Ein Enterbungsgrund eines Pflichtteilsberechtigten kann auch im Verlassenschaftsverfahren von einem anderen Erben eingebracht werden. Dieser muss das Vorliegen des Grundes beweisen.
Was ist eine Pflichtteilsminderung?
Ein Pflichtteil kann unter anderem auch gemindert werden. Hierfür müssen der Verstorbene und der Pflichtteilsberechtigte über einen längeren Zeitraum (mindestens 20 Jahre) keinen Kontakt bzw. kein Verhältnis zueinander haben. Unter diesen Umständen kann der Pflichtteilsanspruch auf die Hälfte gemindert werden.

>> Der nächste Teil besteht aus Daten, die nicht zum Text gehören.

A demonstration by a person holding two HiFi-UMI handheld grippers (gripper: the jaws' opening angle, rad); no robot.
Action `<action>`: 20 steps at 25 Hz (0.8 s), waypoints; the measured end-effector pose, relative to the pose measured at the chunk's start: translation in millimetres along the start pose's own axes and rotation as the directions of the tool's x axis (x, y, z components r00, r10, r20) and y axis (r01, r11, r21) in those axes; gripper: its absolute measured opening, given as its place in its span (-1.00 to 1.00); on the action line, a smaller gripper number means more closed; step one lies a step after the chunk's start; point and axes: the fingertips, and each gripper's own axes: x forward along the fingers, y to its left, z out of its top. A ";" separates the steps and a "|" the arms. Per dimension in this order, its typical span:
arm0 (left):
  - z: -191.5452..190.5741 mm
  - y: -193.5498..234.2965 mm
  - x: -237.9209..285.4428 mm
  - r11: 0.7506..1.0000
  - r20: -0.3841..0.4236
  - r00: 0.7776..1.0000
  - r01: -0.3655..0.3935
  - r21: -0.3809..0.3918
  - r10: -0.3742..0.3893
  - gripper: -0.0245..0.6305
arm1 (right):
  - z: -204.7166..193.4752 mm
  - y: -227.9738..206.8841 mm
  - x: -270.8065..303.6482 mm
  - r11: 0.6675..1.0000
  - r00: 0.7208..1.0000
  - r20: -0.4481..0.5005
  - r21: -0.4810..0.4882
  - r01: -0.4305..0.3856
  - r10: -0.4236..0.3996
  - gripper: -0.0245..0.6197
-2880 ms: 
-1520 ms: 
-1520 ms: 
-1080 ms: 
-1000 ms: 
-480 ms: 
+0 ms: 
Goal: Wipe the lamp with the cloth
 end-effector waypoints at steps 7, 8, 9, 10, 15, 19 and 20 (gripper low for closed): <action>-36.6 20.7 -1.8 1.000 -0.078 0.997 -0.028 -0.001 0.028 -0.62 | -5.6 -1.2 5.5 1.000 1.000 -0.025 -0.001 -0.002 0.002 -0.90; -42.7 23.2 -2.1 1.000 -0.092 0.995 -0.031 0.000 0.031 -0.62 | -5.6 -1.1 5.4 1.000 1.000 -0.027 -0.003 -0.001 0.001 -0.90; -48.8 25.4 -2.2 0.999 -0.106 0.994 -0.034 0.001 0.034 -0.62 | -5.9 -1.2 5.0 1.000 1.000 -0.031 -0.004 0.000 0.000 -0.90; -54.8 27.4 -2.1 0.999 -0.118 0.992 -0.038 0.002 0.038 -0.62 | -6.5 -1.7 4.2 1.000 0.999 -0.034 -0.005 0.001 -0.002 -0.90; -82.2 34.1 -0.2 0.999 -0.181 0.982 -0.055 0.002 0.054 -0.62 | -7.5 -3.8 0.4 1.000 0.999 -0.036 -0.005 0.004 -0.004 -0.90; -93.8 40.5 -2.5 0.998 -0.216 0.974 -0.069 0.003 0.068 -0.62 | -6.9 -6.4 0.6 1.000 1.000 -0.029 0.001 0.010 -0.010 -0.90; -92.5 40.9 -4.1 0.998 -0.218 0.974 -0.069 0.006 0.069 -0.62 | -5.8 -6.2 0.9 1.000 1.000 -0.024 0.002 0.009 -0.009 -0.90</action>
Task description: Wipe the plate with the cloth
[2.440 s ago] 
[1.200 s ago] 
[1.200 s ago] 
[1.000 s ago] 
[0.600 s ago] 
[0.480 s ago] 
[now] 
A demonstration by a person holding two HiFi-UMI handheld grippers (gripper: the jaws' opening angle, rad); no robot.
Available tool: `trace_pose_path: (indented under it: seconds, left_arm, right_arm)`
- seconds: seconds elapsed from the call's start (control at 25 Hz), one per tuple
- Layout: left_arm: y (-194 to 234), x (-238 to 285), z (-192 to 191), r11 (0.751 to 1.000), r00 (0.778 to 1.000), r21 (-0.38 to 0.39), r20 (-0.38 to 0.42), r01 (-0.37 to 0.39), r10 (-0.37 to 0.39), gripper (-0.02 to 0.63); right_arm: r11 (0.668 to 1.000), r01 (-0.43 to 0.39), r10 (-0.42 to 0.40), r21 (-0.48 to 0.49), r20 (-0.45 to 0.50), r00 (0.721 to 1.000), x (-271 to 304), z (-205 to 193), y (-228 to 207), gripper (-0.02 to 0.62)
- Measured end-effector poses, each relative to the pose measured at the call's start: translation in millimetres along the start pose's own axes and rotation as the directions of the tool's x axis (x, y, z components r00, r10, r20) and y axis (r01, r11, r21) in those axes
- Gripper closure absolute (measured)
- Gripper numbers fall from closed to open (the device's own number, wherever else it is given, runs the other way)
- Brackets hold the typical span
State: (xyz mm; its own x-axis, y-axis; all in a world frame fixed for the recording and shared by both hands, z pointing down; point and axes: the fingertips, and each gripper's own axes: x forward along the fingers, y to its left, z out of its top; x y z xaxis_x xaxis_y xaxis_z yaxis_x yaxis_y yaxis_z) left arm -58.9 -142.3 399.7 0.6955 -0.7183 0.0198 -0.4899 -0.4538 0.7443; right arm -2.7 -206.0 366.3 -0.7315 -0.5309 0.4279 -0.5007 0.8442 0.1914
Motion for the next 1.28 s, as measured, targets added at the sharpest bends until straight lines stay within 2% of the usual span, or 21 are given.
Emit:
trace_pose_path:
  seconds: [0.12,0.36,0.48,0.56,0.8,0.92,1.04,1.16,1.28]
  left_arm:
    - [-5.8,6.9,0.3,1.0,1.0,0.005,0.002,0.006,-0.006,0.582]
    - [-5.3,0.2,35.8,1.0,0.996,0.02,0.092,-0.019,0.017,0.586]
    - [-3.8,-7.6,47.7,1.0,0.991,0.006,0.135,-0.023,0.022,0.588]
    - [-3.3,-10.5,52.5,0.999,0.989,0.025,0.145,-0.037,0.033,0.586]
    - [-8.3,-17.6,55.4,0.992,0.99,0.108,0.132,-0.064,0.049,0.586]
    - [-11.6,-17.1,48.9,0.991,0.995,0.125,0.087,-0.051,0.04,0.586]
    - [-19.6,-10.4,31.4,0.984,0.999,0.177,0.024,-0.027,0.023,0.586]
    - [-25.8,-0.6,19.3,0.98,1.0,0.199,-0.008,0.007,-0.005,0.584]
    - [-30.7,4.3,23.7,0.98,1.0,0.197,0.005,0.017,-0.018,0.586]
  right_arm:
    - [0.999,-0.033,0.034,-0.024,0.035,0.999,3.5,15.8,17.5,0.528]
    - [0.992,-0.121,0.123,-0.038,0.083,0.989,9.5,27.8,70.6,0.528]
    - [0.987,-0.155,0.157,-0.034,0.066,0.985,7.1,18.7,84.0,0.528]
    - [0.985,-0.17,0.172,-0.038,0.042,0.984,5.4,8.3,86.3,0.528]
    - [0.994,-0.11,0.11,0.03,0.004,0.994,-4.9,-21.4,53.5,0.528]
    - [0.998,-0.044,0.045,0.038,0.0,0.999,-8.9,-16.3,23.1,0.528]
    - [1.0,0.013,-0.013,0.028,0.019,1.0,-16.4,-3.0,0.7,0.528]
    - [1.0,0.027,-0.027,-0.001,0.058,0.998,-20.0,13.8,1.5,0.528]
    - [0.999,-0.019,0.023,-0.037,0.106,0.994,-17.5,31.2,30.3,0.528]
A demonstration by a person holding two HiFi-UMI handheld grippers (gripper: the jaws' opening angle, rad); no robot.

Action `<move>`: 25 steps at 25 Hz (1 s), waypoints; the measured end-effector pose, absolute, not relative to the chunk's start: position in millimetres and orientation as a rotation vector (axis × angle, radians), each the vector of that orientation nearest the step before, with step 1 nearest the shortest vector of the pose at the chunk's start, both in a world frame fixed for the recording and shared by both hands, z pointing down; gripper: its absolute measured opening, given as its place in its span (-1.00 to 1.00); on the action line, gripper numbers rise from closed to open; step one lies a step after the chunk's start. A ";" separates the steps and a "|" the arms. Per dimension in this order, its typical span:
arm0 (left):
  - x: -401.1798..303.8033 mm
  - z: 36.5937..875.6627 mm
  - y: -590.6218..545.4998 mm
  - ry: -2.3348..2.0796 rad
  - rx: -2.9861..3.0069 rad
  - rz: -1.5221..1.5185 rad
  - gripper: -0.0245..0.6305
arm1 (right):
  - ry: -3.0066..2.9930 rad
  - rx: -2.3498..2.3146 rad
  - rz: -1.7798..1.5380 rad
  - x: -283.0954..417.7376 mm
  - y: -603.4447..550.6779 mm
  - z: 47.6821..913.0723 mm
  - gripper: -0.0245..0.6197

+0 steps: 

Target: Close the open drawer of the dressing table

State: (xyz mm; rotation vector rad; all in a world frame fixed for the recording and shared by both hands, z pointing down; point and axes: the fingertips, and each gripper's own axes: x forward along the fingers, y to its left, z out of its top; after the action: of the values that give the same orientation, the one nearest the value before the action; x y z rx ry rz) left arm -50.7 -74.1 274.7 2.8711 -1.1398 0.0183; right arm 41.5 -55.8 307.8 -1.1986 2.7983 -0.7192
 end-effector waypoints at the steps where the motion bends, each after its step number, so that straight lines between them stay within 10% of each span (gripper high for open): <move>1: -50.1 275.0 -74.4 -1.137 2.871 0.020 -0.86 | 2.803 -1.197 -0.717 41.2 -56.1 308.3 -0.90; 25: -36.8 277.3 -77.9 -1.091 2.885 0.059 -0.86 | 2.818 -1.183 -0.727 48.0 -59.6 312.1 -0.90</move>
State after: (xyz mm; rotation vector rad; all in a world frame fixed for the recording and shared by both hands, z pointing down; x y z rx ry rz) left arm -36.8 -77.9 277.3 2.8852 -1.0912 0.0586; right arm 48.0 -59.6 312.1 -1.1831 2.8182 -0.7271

Falls der Verstorbene den Kontakt jedoch grundlos abgelehnt hat, kann der Anspruch nicht gemindert werden.
Sind uneheliche Kinder auch pflichtteilsberechtigt?
Ja, sind sie. Es gibt keinen erbrechtlichen Unterschied zwischen ehelichen und unehelichen Kindern. Wenn die Eltern bei der Geburt eines Kindes nicht verheiratet waren, erbt das uneheliche Kind dennoch bei dem Tod des Vaters. Voraussetzung hierfür ist nur, dass die Vaterschaft des Erblassers feststeht. Der Beweis hierfür kann auch erst nach dem Tod des Vaters erbracht werden.